顕になったナマエの腹部には、呪霊の顔のようなものが歪に浮かび上がっている。

恐らくこれは、ナマエの術式の副産物。
しかし、このまま放置すれば いずれ完全に"定着"する類のものだ。


「硝子は?」
「間もなく到着予定です…!」


僕の任務に同行していた補助監督へ目配せをすると、彼は片手に携帯を握りしめたまま、強く頷いた。


恐らくこれは反転術式でも治せない。

それでも、ナマエの身体に残った細かな傷くらいは処置してもらえるだろう。


重体の術師が他にいなくて助かった。

あの異様な呪霊の動きが、ナマエに引き寄せられていたのだとすれば——当たり前の結果かもしれないけど。


「祓い零しは?」
「付近に数十体いるようですが、こちらに向かっていた術師が各自対応中です。
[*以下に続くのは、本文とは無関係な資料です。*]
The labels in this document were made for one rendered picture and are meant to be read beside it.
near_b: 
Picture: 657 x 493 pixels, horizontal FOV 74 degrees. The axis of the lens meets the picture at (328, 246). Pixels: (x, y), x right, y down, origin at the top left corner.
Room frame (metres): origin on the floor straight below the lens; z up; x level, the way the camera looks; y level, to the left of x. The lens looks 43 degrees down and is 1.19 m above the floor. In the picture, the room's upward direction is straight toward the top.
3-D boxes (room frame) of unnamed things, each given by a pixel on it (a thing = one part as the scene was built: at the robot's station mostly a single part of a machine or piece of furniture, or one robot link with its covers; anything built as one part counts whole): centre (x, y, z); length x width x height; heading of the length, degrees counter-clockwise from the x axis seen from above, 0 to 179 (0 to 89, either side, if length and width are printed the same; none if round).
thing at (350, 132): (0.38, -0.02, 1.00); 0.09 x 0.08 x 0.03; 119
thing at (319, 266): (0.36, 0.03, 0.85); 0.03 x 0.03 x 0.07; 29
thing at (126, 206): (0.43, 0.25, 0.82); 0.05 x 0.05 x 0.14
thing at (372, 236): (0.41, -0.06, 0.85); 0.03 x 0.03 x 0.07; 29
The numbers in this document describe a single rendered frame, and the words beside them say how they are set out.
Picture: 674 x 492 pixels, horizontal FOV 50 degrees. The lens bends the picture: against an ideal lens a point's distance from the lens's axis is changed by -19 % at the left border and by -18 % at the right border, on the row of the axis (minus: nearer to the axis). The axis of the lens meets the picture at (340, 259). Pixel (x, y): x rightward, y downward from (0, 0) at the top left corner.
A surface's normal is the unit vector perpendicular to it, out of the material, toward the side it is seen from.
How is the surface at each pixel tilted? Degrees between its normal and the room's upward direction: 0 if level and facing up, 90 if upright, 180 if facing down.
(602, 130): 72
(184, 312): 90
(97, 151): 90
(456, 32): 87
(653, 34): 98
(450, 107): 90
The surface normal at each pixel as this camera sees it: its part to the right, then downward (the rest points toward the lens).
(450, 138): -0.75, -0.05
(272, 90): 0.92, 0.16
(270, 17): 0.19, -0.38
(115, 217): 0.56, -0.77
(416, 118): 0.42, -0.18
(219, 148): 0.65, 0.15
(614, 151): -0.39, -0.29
伏黒くんもいらっしゃるようです」


慌てて端末を操作しながら、補助監督は端的に報告する。
その手際の良さが、余計にナマエに付いていた女の仕事ぶりを浮き彫りにした。


「君、今日この子と合流してからの行動、全部言える?」
「えっ」
「ナマエの任務に着いてたんでしょ。さっさと言えよ」
「え…と、」


言えないだろう。
全部、最初から分かっていた。

だからこそ、圧をかけた。


────僕はお前に少しの興味もない。


その事実だけが、きちんと伝わるように。


「ご……5、6件、任務に、」
「へえ」


僕がもう一度目配せをすると、補助監督はまた端末を操作し始めた。